Hogan Lovells International Arbitration Salon: Perspectives on Diversity in International Arbitration
For the uninitiated, a "Salon" is a conversational gathering of people under the roof of an inspiring host. Historically a Salon refers to a regular social gathering for intellectuals, at the house of a prominent woman in high society. The term originated in the late 17th Century from the French salon (drawing room).

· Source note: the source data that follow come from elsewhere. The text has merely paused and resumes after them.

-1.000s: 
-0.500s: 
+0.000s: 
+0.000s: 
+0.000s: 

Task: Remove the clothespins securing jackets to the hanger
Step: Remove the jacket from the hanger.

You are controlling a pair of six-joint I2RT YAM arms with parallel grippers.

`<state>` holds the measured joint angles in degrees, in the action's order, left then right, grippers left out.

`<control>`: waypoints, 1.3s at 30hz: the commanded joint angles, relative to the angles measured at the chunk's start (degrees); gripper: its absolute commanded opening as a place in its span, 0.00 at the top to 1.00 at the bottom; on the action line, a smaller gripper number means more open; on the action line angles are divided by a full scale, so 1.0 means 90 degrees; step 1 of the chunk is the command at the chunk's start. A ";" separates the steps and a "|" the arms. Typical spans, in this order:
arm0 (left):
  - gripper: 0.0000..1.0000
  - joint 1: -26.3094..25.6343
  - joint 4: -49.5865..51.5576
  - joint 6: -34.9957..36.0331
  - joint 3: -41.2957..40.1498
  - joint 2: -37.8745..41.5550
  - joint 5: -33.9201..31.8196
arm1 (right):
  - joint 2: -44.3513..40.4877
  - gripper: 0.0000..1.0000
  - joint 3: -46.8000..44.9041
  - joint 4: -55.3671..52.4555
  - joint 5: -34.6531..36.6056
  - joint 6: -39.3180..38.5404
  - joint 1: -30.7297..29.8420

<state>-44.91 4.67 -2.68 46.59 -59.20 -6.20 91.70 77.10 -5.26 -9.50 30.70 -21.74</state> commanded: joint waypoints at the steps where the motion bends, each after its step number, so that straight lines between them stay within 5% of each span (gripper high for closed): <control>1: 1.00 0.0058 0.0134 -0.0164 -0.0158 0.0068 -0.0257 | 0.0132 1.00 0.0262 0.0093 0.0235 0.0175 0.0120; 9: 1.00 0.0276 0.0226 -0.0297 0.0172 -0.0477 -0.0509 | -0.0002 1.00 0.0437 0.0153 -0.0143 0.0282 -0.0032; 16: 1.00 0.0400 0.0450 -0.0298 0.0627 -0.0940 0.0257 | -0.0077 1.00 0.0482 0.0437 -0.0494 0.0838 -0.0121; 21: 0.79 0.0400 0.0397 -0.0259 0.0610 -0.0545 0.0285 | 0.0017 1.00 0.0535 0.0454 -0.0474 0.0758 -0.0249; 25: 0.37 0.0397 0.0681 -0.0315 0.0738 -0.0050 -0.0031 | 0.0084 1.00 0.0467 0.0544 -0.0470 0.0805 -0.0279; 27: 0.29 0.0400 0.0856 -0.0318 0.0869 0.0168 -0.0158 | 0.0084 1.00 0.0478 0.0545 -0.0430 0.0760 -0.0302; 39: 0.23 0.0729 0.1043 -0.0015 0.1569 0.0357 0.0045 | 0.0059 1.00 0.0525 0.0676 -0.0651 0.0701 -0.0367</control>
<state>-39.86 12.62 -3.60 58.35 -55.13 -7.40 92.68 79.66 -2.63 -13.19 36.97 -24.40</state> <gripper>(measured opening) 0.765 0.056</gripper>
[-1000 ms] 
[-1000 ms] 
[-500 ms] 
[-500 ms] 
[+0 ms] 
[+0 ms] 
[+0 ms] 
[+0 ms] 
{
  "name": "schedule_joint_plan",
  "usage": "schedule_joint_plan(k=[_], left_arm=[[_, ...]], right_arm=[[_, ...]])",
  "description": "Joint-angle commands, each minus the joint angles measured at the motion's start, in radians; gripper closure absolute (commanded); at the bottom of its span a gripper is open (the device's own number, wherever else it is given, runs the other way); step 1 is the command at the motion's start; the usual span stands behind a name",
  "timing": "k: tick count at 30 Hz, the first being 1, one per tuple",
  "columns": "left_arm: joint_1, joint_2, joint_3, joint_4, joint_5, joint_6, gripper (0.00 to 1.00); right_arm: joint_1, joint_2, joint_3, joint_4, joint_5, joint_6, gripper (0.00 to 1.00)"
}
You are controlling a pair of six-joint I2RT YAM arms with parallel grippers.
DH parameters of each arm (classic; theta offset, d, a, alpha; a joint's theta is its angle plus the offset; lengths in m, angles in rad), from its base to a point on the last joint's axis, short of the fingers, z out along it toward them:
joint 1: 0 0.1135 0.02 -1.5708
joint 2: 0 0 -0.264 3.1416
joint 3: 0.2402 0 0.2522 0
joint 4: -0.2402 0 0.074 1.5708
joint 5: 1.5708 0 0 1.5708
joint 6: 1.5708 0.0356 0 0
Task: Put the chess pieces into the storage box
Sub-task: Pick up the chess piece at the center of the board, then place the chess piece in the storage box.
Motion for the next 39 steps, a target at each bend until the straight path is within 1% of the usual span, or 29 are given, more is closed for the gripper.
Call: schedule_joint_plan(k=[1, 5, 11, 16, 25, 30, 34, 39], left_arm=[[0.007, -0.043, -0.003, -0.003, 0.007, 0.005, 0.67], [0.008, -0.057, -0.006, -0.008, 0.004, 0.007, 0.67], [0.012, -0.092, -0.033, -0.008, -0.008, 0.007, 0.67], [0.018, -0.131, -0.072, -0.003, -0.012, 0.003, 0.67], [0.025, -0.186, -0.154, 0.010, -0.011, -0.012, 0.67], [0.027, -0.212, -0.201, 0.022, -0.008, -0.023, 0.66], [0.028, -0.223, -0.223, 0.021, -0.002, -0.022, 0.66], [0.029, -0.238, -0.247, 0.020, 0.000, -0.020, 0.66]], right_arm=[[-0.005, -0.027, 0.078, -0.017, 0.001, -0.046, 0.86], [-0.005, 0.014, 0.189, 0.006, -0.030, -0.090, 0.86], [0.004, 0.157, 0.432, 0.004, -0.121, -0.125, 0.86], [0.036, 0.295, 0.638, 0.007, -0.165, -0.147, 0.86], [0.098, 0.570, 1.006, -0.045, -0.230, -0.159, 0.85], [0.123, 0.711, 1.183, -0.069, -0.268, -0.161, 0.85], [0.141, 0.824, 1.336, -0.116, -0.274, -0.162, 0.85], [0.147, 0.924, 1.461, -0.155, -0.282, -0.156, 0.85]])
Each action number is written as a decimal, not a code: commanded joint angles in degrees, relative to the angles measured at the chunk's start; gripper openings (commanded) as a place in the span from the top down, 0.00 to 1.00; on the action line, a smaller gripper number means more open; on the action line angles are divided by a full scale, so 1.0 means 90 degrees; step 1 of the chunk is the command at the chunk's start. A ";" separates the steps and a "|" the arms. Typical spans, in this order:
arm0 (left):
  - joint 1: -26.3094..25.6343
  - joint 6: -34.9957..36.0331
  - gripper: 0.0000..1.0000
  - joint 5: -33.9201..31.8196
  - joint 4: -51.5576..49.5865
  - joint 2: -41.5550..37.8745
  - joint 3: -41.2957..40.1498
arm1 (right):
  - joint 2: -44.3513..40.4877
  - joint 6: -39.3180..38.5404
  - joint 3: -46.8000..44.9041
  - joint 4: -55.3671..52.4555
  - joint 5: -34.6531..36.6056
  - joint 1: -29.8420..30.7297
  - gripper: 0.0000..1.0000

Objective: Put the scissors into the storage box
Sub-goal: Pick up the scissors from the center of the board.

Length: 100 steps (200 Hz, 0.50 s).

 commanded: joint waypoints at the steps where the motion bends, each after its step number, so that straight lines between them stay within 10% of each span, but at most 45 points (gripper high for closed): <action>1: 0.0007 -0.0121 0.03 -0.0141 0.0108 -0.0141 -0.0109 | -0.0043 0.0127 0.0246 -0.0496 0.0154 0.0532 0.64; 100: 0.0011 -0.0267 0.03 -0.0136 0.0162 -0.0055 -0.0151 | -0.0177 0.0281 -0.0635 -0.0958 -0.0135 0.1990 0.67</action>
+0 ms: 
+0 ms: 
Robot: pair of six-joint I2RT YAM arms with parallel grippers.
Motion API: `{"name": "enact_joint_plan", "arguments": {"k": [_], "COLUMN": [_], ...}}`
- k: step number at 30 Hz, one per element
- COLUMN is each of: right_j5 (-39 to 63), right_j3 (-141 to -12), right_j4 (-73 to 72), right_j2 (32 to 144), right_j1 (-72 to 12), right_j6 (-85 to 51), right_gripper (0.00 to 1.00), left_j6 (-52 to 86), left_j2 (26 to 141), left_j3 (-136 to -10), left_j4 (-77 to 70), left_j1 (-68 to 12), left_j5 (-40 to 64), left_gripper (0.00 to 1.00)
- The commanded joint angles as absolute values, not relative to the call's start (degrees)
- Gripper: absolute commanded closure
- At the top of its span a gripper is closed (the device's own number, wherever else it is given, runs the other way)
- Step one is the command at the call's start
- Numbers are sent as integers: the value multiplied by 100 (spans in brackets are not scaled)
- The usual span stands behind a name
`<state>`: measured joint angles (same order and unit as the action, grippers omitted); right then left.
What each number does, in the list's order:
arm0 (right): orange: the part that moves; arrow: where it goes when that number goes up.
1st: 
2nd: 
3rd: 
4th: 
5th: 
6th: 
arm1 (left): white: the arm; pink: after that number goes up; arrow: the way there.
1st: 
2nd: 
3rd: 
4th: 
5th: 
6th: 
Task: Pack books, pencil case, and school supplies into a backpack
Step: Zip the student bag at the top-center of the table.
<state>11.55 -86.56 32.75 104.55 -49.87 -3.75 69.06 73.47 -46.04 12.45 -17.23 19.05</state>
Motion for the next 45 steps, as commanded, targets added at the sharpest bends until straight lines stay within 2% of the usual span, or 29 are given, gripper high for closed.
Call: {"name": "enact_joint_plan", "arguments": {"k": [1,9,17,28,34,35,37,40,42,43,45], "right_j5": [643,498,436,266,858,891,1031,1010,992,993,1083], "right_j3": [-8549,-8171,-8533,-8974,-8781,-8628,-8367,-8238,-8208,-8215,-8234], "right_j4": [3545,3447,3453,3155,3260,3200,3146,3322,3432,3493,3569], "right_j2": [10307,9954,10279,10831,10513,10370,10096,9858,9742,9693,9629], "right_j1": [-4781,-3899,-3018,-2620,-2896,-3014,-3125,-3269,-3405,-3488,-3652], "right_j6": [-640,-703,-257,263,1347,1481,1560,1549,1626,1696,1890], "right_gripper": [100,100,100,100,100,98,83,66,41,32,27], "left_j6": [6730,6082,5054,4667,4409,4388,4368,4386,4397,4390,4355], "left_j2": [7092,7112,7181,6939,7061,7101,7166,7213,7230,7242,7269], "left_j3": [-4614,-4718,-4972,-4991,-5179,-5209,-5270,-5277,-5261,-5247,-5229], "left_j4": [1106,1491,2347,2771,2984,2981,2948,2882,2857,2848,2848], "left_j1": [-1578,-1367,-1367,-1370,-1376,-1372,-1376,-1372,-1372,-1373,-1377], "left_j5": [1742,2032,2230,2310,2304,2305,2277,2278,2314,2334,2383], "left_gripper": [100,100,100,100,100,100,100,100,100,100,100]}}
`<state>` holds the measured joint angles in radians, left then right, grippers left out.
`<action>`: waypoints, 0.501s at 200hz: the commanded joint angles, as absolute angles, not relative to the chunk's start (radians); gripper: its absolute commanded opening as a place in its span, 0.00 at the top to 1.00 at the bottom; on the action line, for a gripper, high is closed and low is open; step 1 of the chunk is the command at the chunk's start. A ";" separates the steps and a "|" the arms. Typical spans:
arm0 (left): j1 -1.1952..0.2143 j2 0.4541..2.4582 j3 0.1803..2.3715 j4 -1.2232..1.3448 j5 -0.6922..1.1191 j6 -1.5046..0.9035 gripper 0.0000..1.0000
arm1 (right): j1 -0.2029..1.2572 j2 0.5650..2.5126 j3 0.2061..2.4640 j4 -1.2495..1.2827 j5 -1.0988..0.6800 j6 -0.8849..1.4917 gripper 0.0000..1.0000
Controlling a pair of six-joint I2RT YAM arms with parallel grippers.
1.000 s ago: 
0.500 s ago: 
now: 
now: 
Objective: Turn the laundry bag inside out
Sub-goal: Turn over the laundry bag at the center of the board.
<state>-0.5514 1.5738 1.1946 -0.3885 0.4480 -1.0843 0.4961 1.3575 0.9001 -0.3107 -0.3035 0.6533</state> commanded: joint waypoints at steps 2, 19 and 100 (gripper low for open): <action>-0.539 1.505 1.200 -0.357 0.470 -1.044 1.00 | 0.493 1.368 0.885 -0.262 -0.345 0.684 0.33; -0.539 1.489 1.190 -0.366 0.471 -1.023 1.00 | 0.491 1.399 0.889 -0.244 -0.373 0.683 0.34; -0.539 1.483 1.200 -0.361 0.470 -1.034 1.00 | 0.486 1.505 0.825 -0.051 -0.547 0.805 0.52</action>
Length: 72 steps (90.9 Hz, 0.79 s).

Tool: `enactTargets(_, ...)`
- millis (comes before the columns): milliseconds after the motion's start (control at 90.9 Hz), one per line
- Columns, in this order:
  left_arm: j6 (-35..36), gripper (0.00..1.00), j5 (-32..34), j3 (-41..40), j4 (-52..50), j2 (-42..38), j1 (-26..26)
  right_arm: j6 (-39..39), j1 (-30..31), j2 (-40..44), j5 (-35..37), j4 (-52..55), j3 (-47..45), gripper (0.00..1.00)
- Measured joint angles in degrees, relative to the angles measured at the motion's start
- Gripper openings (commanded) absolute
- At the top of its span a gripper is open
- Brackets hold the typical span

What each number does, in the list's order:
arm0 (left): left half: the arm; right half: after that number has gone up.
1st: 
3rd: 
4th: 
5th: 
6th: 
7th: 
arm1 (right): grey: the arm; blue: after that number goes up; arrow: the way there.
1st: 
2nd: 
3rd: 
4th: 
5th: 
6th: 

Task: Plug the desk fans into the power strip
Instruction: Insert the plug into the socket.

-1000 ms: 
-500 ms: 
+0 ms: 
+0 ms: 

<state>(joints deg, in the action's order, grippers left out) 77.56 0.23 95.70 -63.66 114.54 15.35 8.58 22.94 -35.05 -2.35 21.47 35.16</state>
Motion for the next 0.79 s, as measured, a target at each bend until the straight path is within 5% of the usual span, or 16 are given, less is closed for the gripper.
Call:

Attended by a diverse range of private practitioners on both sides of the profession, arbitrators and in-house counsel, each hailing from jurisdictions across the globe, including London, the Netherlands, New York, Uganda and Nigeria, the Salon prompted a lively and frank discussion about the particular challenges with respect to diversity in international arbitration, such as the small pool of regularly appointed arbitrators and the barriers to entry this creates for those outside of that group. Consideration was also given as to whether the arbitration community sufficiently recognises the talented practitioners from different geographical and ethnic backgrounds as well as of different genders in international arbitration, and what can be done to ensure better representation of women at the top of the profession.
This was the first in a series of Hogan Lovells International Arbitration Salons, which provide an intimate forum for discussion and debate over dinner on topical issues and developments in the field of international arbitration between practitioners, arbitrators and users of international arbitration.